Self Paced Reading: Procedure

[What participants will see] [Speed vs Accuracy] [What behavior will CrowdExp-SPR record?]

In self-raced reading experiments, participants read stimuli (e.g., words, sentences, or paragraphs). It is called self-paced because participants control the timing of how each part of the sentence stimulus is displayed.

Don't worry, you don't need to program the experimental procedure yourself. We (or specifically, Hal Tily, now at Nuance Technology) have programmed a web-based self-paced reading app. This app, CrowdExp-SPR will display your stimuli, randomize their presentation, create a Latin Square Design (we'll learn more about what this later), record reading times and more. More about that ... now.

What participants will see

Here is an example of what participants will see when they take your experiment (this particular display is specific to CrowdExp-SPR). For the participants, the stimulus sentence will advance word-by-word with each press of the SPACE button.

CrowdExp-SPR will record the times between button presses. Those are the reading times that we will analyze to test our predictions.

This particular type of self-paced reading is called moving-window word-by-word self-paced reading. The moving-window part refers to the fact that only one word is shown at each time and that pressing SPACE both advances to the next word and also hides the previous word. This particular type of self-paced reading also employs an uninformative mask: alternative versions of self-paced reading might show the word boundaries in the mask (e.g., "- --- --- ----- -- --- -----.").

Notice also the progress bar at the top of the page, telling participants how many more sentences they still have to read before the experiment is over.

Speed vs. Accuracy

One challenge whenever experimenters want to measure how fast we can do something (like how fast we can read) is that participants might get carried away. For example, someone might just keep pressing the SPACE bar as fast as they can. That will lead to maximally fast reading times and make it impossible to detect any effects on those reading times.

So, to prevent this problem, we want to make sure that participants in our experiment actually read and understand the sentences we show them. This is achieved by comprehension questions. By default, CrowdExp-SPR will ask one yes/no comprehension questions after each stimulus. For the example stimulus given above, we might ask the following question:

CrowdExp-SPR will record both the answer (yes/no)—and thus its accuracy (correct/incorrect)—and the reaction time it took to answer the question.

What behavior (outcome variables) will CrowdExp-SPR record?

CrowdExp-SPR will return word-by-word reading times, as well as the reaction time and accuracy of the comprehension question for each sentence. The word-by-word reading times will be your primary outcome variable.

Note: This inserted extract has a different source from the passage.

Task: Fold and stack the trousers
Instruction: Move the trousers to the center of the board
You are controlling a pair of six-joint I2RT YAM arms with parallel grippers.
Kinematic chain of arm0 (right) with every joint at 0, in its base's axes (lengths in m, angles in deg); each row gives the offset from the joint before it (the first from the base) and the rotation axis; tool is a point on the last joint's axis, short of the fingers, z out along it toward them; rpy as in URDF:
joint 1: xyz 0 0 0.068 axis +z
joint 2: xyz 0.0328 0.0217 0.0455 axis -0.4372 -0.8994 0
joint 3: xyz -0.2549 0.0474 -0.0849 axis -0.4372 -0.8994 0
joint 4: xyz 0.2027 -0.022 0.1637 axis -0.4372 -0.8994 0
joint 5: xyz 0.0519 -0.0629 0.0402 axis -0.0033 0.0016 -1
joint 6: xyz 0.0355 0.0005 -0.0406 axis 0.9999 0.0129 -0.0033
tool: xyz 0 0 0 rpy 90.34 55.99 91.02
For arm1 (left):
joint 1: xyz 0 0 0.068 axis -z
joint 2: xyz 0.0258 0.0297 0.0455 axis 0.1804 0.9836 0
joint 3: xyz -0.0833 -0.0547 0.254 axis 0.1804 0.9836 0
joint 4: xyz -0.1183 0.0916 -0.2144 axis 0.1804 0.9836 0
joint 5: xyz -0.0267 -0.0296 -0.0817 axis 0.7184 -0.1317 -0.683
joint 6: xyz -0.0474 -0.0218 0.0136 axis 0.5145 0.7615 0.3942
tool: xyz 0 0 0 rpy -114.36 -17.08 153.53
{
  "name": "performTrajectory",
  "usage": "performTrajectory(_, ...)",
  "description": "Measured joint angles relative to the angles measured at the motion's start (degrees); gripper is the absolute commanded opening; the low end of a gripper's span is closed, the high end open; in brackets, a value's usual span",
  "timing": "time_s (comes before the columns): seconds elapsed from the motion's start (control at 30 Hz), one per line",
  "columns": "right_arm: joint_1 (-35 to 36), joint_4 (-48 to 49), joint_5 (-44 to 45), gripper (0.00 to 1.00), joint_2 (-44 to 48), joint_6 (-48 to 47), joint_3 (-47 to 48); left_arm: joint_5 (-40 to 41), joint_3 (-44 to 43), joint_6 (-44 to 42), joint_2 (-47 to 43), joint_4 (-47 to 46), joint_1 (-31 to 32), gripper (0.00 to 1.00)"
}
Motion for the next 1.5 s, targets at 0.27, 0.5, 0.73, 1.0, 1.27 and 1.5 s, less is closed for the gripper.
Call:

That is, your experiment will use reading times to test the predictions of theories about language processing. Any effect that leads to changes in processing speed, and thus word-by-word reading times, can in theory be detected in the self-paced reading paradigm. For example, it typically takes between 150-450msecs to read a word (and press the SPACE key). Words will be read more or less quickly, depending on their length, frequency, etc., or because they are surprising in context.

Beyond the reading times, some hypotheses also make predictions about the answer reaction time or accuracy. But even if we don't directly test predictions about these alternative outcome variables, answer accuracy is standardly used in order to exclude participants who did not read the sentences carefully. For example, a common exclusion criterion is to exclude from the analysis all data from any participant who did not answer at least 85% of the questions correctly. We will discuss more about exclusions in the Analysis section.